Ich nehme seine Hand zwischen meine. Sie ist warm und weich und passt perfekt in meine.
Phil sieht müde und erschöpft aus. Seine kurzen Haaren scheinen noch zerzauster als sonst und in dem königsblauen Pullover wirkt sein Teint ziemlich blass. Seine schönen, braunen Augen glänzen nicht wie sonst, in ihnen spiegeln sich all der Schmerz, all die Enttäuschung und die Zerrissenheit wieder, von denen er redet.
"Wenn ich mich nicht kontrollieren könnte, hätte ich sowohl mit John als auch mit Elijah gevögelt. Aber obwohl ich total down war, betrunken und high, habe ich nur an dich gedacht. Ich will nur dich Phil, auch wenn ich das auf die harte Tour lernen musste. Du hast mir so sehr gefehlt, dass es jeden Tag wehgetan hat. Ich werde alles tun, was in meiner Macht steht, um dir zu beweisen wie ernst es mir ist, denn ich will nie wieder ohne dich sein müssen. Ich werde dir beweisen, dass du mir vertrauen kannst. Ich werde alles für uns tun, für unsere gemeinsame Zukunft. Ich hab mich in dich verliebt, Phil."
Der letzte Satz verlässt ganz leise meinen Mund. Nie hätte ich gedacht, dass ich das mal sagen würde. Phil wirkt genauso überrascht und fragt unsicher: "Wirklich?" Ich nicke: "Ja, Phil, wirklich."
Er löst seine Hand aus meiner und zieht mich an sich. Er streicht mir eine lockere Haarsträhne aus dem Gesicht und schiebt sie hinter mein Ohr. Er ist mir jetzt so nah, dass ich seinen Atem auf meiner Haut spüre.
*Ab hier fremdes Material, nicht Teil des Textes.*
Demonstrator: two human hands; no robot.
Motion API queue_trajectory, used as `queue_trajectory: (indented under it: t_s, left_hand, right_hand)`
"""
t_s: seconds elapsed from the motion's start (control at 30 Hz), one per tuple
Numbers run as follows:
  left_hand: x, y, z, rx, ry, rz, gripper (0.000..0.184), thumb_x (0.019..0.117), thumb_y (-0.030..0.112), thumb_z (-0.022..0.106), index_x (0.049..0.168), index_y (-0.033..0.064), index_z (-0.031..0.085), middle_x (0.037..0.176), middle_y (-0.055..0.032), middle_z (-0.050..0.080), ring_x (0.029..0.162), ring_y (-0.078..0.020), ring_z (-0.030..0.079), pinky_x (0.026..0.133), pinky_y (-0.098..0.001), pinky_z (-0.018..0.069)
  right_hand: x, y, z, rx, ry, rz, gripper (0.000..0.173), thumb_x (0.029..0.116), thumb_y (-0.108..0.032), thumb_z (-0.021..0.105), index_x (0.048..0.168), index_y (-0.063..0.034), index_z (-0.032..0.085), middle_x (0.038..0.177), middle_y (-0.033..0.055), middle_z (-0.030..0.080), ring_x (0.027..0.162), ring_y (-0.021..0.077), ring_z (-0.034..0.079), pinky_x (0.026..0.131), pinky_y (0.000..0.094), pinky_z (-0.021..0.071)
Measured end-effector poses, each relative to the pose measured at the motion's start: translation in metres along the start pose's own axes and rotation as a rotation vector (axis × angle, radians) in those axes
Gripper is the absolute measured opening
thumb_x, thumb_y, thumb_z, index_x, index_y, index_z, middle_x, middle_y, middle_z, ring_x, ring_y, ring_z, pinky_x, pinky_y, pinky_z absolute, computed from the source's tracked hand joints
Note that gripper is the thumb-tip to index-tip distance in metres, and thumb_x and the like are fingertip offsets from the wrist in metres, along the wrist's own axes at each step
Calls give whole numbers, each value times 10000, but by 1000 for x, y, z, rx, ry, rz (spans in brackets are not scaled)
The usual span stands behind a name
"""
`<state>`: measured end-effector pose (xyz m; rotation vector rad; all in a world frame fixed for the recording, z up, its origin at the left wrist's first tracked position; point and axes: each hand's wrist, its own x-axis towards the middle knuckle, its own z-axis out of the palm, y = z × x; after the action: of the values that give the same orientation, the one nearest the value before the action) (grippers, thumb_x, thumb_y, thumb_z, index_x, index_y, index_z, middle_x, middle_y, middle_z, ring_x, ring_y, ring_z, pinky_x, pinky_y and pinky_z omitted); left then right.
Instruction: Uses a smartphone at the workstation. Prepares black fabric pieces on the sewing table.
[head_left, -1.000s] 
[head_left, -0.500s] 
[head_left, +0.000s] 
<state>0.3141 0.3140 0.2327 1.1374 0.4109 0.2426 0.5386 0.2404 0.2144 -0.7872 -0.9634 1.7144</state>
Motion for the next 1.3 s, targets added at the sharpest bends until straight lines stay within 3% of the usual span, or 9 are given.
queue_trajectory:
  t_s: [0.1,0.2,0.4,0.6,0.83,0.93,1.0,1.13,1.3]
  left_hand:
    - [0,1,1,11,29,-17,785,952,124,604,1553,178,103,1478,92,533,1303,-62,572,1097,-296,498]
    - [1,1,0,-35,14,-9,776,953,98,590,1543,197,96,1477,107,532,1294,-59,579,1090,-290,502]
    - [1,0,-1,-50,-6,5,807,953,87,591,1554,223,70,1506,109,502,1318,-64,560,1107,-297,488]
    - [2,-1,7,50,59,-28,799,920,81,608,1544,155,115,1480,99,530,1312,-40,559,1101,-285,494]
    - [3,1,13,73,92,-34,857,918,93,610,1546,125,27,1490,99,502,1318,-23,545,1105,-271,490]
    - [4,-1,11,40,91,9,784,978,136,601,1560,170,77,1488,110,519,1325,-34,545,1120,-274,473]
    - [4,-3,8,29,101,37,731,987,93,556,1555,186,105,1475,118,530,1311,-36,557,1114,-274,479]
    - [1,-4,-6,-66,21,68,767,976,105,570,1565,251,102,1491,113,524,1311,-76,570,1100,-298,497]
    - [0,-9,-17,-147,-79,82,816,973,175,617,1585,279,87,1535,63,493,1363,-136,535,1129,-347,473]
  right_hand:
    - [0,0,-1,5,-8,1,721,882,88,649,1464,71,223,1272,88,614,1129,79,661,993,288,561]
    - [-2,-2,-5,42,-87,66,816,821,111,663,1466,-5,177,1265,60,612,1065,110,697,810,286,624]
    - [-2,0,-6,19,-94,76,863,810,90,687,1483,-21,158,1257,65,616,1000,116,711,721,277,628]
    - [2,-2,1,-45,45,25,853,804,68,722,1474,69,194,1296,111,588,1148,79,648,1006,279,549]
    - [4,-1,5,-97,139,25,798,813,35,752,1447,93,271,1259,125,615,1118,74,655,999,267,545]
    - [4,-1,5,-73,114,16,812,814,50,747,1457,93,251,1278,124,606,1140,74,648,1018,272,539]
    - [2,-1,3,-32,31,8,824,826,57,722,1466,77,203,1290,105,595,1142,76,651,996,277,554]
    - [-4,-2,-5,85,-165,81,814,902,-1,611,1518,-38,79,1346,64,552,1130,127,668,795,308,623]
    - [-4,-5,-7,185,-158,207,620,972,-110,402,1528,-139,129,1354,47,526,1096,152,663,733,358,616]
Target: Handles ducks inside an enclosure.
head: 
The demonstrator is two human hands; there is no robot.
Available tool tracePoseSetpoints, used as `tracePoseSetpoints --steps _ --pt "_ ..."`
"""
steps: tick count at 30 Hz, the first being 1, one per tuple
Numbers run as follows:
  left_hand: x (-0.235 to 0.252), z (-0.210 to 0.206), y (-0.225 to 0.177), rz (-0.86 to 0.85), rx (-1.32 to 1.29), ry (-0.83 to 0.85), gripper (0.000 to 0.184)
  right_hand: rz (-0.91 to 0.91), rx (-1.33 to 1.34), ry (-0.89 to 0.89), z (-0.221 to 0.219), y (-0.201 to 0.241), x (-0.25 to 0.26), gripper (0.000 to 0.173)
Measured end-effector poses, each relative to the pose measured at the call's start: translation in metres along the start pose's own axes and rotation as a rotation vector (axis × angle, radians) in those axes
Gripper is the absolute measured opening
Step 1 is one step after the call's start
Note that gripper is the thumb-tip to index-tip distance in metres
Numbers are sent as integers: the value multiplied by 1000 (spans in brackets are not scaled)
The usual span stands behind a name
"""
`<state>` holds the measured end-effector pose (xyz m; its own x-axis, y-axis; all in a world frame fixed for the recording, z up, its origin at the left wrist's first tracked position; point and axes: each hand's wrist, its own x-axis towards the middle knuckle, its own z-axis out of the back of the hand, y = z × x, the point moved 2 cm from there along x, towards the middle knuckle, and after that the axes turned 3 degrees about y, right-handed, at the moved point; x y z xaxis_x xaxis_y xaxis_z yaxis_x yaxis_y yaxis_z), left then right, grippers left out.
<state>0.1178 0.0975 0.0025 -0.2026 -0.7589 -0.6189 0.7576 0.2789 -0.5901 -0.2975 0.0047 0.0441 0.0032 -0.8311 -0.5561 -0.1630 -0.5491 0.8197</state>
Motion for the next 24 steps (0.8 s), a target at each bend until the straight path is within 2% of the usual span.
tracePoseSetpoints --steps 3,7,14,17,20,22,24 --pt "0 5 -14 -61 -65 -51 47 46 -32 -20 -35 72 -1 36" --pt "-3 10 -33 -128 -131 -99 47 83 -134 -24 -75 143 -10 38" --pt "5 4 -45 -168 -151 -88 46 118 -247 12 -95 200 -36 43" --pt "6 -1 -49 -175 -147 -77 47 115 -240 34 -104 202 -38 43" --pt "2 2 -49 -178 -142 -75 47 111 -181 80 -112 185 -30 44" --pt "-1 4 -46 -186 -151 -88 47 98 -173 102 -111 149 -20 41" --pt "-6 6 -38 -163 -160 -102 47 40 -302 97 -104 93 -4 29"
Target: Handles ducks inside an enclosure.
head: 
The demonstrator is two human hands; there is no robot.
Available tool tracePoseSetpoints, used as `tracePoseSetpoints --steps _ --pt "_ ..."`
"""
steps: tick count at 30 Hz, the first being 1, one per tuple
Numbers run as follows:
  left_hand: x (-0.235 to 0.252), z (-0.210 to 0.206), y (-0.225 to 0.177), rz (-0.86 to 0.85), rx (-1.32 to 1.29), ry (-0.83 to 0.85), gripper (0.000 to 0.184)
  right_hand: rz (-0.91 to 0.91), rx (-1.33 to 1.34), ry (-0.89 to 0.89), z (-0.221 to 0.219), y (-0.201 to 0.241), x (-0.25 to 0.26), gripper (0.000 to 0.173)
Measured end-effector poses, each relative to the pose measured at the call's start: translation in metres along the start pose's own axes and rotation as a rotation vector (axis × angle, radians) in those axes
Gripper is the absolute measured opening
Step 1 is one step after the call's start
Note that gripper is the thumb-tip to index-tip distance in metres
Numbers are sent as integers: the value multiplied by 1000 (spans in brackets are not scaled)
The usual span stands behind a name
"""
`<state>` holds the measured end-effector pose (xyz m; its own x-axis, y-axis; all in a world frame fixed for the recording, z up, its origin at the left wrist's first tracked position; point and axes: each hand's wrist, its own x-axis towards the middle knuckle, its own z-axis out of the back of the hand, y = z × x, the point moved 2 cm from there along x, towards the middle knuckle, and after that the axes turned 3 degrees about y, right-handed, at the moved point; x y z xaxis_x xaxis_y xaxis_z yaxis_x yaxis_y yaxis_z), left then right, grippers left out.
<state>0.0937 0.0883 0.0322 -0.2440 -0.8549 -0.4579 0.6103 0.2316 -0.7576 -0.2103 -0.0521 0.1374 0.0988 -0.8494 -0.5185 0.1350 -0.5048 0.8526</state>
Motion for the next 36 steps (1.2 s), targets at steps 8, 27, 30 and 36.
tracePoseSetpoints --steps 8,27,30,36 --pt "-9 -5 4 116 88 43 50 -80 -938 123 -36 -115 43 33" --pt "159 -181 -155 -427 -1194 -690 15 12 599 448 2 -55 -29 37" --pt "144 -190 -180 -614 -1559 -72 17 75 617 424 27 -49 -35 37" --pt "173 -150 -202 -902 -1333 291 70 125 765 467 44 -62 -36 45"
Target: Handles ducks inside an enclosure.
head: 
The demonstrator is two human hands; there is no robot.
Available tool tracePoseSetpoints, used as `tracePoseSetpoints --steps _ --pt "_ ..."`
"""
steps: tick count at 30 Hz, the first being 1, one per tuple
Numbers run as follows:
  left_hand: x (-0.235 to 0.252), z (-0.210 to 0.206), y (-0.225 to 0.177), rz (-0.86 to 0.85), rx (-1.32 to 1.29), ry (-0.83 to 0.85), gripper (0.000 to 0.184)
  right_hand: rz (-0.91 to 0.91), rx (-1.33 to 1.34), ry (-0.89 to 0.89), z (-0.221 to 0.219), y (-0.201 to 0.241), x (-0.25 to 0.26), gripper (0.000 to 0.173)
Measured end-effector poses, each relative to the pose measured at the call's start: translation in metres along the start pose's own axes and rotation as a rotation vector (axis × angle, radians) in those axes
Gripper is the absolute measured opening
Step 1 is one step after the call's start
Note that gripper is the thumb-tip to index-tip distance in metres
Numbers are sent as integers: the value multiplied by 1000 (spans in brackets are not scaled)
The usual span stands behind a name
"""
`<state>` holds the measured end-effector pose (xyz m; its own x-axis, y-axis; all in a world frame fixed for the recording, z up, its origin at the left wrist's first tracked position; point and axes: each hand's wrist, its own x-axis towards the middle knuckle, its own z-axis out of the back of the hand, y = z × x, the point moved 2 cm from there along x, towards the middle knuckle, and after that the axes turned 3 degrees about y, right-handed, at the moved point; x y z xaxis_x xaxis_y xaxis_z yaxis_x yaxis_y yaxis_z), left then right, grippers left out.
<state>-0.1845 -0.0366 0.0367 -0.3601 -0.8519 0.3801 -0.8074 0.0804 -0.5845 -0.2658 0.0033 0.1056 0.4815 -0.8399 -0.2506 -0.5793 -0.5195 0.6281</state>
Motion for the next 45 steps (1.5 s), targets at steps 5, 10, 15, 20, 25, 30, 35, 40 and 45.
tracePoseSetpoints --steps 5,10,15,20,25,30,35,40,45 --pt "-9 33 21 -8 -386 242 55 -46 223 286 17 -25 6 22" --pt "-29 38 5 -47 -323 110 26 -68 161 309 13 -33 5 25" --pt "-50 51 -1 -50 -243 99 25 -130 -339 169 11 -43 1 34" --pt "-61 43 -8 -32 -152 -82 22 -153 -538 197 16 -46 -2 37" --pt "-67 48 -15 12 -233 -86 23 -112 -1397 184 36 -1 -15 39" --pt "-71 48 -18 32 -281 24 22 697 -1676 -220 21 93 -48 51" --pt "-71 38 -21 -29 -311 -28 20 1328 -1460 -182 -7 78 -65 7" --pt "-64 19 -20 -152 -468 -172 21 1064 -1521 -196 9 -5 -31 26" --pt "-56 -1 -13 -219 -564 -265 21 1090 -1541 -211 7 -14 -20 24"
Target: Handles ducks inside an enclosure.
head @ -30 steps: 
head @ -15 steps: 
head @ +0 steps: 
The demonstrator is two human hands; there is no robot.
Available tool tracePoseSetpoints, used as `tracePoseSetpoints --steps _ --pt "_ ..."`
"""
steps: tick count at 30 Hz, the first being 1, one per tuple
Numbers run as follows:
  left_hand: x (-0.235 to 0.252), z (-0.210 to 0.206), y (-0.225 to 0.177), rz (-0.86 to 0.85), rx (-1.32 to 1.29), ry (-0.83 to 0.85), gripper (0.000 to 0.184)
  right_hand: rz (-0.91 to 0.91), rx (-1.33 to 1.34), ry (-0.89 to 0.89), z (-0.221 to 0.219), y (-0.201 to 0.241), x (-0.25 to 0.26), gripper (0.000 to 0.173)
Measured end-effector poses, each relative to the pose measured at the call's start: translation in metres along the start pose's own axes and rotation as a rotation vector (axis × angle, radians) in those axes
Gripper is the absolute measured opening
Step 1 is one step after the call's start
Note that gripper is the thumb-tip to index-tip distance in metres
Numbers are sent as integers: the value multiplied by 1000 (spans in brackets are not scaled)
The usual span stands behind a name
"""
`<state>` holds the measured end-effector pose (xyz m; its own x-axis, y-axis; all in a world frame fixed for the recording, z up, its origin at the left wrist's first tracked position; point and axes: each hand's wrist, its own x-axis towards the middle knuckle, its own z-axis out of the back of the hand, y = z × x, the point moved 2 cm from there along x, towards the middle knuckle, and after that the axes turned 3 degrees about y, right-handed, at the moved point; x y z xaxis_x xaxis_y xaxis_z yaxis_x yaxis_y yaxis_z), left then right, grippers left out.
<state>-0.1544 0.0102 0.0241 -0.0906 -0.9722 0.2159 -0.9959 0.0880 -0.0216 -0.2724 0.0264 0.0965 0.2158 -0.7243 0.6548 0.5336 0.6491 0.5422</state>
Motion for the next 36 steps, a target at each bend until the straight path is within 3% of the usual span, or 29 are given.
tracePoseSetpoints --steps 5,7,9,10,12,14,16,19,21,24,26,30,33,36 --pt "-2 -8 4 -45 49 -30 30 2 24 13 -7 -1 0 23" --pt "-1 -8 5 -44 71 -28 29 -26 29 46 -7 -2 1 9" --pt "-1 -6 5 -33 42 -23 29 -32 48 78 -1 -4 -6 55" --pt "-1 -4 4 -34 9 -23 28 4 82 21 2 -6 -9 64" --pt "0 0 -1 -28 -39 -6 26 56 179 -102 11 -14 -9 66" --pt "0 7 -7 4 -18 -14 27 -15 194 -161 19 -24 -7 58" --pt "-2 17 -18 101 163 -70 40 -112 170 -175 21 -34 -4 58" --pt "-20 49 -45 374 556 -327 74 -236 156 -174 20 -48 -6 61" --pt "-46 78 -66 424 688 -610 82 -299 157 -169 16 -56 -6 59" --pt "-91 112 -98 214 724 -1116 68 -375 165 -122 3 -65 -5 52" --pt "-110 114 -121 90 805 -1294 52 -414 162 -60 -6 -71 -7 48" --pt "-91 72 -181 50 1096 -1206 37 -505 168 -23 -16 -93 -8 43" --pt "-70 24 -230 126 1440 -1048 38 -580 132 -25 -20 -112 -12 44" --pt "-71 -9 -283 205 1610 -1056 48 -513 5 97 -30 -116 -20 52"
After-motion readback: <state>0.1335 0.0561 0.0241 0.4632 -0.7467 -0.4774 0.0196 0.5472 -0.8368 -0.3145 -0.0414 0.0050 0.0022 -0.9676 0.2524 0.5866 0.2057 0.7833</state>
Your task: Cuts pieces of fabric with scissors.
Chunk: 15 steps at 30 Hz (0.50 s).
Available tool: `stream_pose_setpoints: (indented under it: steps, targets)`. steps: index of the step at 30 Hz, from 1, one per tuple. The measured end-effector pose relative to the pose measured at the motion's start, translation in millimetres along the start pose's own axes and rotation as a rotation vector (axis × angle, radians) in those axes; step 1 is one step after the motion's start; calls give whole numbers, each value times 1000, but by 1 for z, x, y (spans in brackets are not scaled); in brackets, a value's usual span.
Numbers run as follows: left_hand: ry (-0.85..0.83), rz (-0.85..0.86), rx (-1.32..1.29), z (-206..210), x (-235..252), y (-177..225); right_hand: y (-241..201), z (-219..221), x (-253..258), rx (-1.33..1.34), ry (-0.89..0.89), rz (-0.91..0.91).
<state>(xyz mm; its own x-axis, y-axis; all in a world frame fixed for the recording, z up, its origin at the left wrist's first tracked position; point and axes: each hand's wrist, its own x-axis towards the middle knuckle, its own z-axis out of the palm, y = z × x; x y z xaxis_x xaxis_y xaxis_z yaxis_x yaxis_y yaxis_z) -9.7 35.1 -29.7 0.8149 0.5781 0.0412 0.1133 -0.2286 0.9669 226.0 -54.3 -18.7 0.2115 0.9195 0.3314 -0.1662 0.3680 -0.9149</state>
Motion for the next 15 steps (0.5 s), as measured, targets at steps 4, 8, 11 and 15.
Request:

Der Geruch von seinem minzigen Kaugummi gemischt mit seinem Parfum und dem Weichspülerduft, der von seinem Pulli ausgeht, steigt mir in die Nase.
Ich blinzele ihn schüchtern an. Wie in Zeitlupe legt er seine Finger sanft an meine Wange und dirigiert mein Gesicht noch ein kleines Stück näher zu sich. Dann überwindet er den letzten Zentimeter Distanz und legt seine weichen Lippen auf meine.
Ich fühle mich, als würde ein Feuerwerk der Gefühle in mir explodieren. Dieser Kuss ist, als würde ich nach einer langen Reise endlich nach Hause kommen – voller Sehnsucht und Erleichterung, endlich angekommen zu sein. Unsere Lippen verschmelzen, und unsere Münder bewegen sich im perfekten Einklang. Als er seinen Mund einen Spalt öffnet und seine Zunge sanft über meine Lippen streicht, kann ich nicht anders, als in den Kuss hinein zu lächeln.
Das ist der schönste Moment seit langem. Voller Liebe und Hoffnung. Jetzt kann nur alles gut werden.. Oder?